■ TASK TO COMPLETE
Starting with the line that mentions "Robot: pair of", repeat each line verbatim until the entries end, both ends included.

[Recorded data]

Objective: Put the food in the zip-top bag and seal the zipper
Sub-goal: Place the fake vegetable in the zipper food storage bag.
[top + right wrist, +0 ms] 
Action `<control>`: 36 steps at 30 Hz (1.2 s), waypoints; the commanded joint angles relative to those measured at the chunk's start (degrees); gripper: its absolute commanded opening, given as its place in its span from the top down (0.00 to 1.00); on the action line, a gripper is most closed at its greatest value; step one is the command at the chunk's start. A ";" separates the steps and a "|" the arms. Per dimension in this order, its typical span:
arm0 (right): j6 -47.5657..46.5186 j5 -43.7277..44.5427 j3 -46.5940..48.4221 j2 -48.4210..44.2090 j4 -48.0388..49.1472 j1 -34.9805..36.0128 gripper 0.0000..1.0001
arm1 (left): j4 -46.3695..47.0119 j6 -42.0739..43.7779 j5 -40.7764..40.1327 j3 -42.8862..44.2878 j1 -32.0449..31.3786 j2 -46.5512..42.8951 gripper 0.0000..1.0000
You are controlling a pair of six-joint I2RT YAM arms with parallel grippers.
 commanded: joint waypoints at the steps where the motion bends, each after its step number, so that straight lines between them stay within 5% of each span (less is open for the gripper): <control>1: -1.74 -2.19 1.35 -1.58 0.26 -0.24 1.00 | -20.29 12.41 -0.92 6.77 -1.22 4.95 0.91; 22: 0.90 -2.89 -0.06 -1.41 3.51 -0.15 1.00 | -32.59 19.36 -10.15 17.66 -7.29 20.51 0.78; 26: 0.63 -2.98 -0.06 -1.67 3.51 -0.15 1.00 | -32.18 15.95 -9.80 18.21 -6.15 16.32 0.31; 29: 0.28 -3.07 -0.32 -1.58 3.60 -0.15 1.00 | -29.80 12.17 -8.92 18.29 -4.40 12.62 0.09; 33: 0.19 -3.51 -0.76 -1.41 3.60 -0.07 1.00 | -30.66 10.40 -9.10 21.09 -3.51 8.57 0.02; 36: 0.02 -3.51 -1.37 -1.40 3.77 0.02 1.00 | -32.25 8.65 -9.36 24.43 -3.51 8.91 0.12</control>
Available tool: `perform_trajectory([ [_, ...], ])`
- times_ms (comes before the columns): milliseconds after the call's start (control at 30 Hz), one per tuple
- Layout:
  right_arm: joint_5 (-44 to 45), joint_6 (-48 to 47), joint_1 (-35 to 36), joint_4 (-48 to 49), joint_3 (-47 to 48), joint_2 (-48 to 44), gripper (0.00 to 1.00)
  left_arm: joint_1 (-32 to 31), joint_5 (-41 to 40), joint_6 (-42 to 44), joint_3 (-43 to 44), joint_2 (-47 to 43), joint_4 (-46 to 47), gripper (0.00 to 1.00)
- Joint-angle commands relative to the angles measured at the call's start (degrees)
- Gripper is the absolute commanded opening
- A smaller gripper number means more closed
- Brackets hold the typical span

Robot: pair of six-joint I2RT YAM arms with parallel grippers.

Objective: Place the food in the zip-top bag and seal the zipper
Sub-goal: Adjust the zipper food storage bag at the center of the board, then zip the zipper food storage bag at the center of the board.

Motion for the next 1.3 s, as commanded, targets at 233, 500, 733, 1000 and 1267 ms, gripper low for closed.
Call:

■ SOLUTION BELOW
Robot: pair of six-joint I2RT YAM arms with parallel grippers.

Objective: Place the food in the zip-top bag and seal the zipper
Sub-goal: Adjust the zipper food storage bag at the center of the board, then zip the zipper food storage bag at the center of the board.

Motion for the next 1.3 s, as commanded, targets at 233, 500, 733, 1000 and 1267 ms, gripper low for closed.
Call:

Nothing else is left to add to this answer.